- **REQUIREMENT**
Keep only those lines of the records that include the string "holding".

- **DATA EXTRACTS**
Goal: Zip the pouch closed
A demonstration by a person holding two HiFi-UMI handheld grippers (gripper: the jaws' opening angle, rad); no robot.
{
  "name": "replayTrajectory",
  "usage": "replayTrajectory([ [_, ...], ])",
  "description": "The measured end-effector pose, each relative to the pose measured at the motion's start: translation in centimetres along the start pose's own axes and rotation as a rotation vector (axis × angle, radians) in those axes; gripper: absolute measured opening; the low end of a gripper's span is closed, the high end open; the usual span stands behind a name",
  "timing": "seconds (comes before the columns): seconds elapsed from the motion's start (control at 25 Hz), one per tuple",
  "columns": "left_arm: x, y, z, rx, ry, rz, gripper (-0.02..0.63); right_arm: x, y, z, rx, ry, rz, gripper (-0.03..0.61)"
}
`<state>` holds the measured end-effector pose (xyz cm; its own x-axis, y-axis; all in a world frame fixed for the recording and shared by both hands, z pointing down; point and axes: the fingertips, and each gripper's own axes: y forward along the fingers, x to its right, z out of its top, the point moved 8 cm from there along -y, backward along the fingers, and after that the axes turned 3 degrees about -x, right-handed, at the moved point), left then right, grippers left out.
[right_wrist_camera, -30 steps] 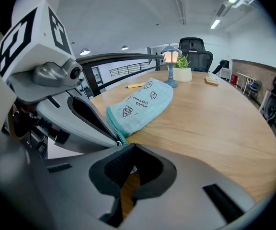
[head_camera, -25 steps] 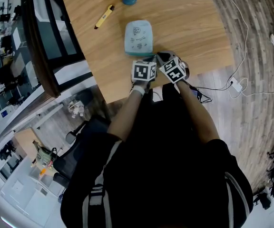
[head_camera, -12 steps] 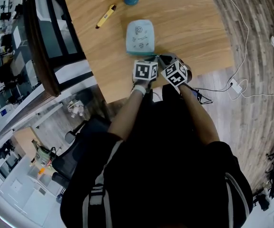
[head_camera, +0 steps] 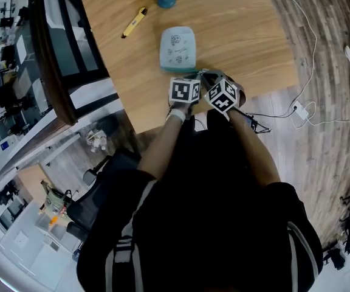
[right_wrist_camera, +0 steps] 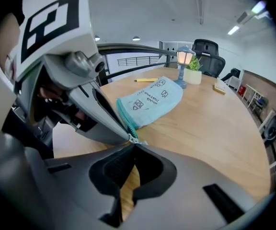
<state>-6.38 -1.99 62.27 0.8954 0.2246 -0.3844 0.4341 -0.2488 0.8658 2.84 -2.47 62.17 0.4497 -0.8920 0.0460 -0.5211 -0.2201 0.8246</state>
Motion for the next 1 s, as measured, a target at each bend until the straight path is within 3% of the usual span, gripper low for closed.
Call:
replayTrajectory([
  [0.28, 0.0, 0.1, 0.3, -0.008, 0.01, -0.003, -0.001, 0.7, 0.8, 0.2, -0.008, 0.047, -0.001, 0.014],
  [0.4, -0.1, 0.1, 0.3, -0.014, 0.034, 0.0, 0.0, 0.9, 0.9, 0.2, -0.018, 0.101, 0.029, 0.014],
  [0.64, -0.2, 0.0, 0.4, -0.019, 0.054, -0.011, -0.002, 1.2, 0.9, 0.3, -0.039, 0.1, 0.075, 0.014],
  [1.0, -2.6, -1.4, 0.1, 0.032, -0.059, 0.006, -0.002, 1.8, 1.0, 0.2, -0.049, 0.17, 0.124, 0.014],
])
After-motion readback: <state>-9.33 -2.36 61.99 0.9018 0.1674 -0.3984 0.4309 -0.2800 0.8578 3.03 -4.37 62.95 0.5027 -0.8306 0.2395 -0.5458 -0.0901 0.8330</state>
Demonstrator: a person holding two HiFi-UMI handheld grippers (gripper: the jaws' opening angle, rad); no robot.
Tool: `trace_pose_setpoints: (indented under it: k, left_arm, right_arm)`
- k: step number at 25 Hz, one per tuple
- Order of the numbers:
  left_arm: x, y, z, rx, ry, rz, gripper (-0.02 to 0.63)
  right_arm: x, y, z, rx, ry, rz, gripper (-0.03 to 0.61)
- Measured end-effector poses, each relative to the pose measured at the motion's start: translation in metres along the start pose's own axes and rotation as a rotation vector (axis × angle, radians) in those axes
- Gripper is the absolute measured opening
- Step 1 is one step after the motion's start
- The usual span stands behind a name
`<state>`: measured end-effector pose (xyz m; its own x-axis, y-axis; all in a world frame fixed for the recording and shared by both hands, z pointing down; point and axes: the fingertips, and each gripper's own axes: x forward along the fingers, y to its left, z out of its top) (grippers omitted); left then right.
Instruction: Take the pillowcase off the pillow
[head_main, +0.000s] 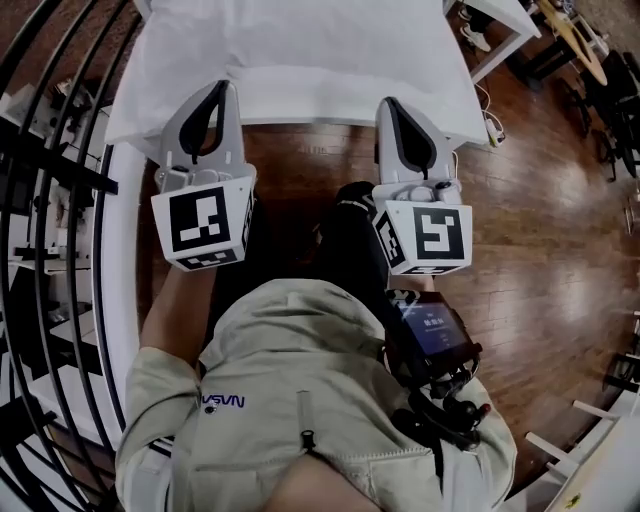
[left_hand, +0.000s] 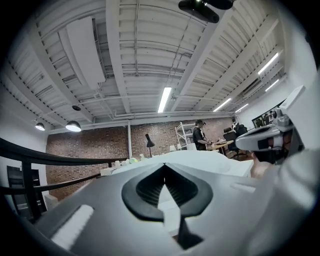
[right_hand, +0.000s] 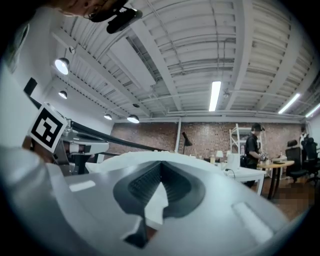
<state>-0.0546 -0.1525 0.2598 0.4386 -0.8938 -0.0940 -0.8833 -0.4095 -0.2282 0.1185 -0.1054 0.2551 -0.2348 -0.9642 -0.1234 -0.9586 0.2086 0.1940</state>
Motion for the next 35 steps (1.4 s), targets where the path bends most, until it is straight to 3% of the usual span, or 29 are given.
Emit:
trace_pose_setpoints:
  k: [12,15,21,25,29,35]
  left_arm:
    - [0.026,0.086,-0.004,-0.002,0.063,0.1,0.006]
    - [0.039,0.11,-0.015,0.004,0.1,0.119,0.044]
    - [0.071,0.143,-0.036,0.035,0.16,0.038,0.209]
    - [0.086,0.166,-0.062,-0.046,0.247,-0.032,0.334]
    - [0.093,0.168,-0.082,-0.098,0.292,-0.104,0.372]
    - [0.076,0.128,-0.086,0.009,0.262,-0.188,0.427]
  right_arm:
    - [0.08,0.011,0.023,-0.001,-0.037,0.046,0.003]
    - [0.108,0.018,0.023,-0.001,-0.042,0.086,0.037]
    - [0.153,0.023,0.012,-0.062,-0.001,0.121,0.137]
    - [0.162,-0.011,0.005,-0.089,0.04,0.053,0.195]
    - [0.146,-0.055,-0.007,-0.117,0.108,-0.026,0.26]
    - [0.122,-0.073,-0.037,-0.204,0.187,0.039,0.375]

- **ANSWER SPACE**
A demonstration by a person holding two HiFi-UMI handheld grippers (gripper: the jaws' opening angle, rad); no robot.
Demonstrator: a person holding two HiFi-UMI handheld grippers (gripper: the jaws' opening angle, rad); no robot.

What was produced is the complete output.